• **Work task**: Transcribe every line below exactly; no image goes into the output.

• **Available data**:
==*==

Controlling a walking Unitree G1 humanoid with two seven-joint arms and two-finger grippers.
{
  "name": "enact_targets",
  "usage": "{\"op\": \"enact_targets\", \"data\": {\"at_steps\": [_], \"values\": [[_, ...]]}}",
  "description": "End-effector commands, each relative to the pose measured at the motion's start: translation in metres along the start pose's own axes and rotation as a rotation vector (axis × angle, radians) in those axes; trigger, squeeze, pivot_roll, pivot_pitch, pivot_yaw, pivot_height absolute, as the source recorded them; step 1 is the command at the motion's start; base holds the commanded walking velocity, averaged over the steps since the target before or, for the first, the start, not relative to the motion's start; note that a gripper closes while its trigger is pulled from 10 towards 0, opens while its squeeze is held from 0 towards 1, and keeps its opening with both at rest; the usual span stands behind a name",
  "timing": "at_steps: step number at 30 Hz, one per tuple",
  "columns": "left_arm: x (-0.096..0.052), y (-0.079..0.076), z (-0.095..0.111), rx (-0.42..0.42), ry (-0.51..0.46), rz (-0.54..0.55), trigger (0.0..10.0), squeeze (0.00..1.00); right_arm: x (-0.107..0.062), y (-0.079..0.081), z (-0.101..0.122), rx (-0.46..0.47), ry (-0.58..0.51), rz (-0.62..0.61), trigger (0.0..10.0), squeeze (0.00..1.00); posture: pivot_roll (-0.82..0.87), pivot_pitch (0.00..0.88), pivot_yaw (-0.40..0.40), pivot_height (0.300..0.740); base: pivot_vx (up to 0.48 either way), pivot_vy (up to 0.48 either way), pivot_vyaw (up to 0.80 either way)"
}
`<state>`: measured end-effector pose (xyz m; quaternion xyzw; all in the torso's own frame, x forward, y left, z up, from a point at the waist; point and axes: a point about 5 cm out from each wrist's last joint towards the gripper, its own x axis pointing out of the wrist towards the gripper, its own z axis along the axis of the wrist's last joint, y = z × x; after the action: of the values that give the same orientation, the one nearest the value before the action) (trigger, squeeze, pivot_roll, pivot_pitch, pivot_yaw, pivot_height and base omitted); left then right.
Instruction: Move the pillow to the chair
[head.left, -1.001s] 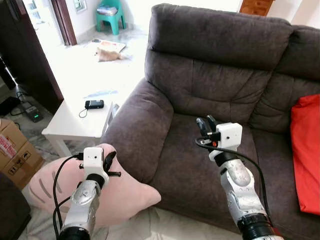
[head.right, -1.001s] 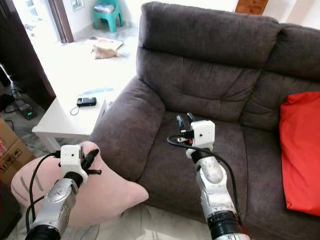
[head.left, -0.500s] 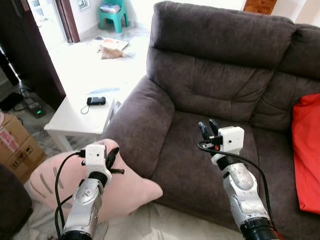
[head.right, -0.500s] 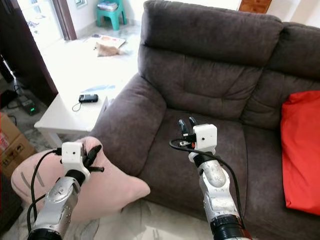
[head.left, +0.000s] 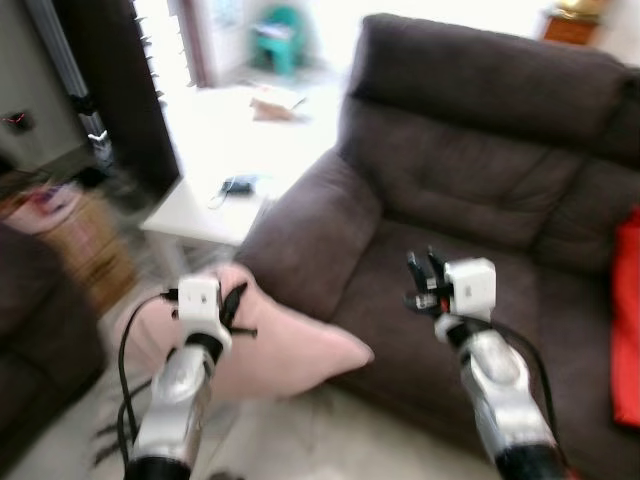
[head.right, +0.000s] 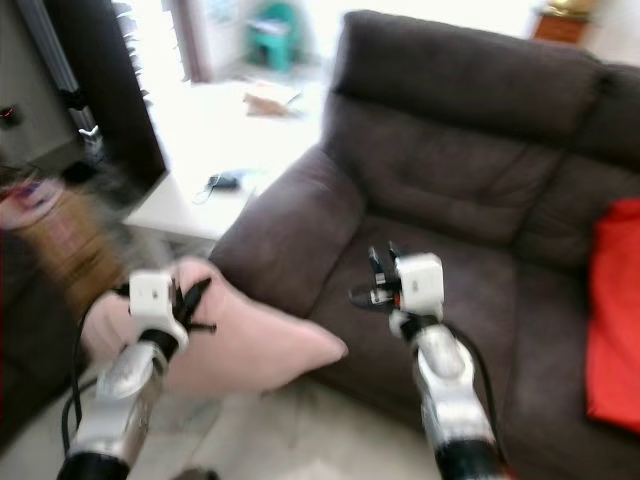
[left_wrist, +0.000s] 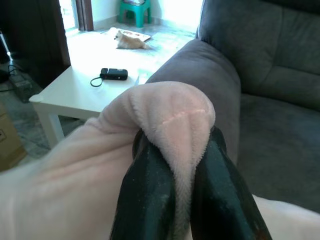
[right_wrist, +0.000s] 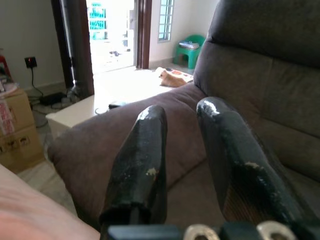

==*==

• **Output**:
Controlling a walking Unitree G1 humanoid with two seven-joint arms and two-finger grippers.
{
  "name": "enact_targets",
  "usage": "{\"op\": \"enact_targets\", \"data\": {\"at_steps\": [_], \"values\": [[_, ...]]}}",
  "description": "End-effector commands, each relative to the pose measured at the motion's start: translation in metres along the start pose's own axes and rotation as a rotation vector (axis × angle, radians) in those axes; trigger, squeeze, pivot_roll, pivot_pitch, pivot_yaw, pivot_height absolute, as the source recorded them; step 1 is the command at the motion's start; base holds the commanded walking velocity, averaged over the steps since the target before or, for the first, the start, not relative to the motion's start; note that a gripper closes while its trigger is pulled from 10 towards 0, opens while its squeeze is held from 0 towards 1, and keeps its opening with both at rest; the usual span stands behind a name",
  "timing": "at_steps: step number at 30 Hz, one per tuple",
  "columns": "left_arm: x (-0.096..0.052), y (-0.079..0.076), z (-0.095..0.111), rx (-0.42..0.42), ry (-0.51..0.46), rz (-0.54..0.55), trigger (0.0..10.0), squeeze (0.00..1.00); right_arm: x (-0.107..0.062), y (-0.079..0.081), z (-0.101..0.122), rx (-0.46..0.47), ry (-0.58..0.51), rz (-0.62..0.61), trigger (0.0..10.0), squeeze (0.00..1.00); posture: pivot_roll (-0.82..0.87), pivot_pitch (0.00..0.88), pivot_yaw (-0.40..0.40), pivot_height (0.300..0.740); base: pivot_vx (up to 0.48 either way), pivot_vy (up to 0.48 either way), pivot_vyaw (up to 0.80 either way)"
}
`<state>`: measured end-effector pose (xyz m; quaternion xyzw; all in the torso's own frame, x forward, y left, z up, from a point at the waist; point and axes: a point about 5 cm out from each wrist's last joint towards the gripper, its own x axis pointing out of the wrist towards the gripper, its own z axis along the axis of the wrist's last joint, y = z × x; after the action: of the values that give the same orientation, the one nearest the value before the action) (trigger, squeeze, pivot_roll, pivot_pitch, pivot_yaw, pivot_height and base omitted); left then right.
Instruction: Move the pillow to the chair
[head.left, -1.001s] 
[head.right, -1.001s] 
[head.left, -0.500s] 
[head.right, -0.500s] 
[head.left, +0.000s] 
[head.right, +0.000s] 
[left_wrist, +0.000s] 
[right_wrist, +0.000s] 

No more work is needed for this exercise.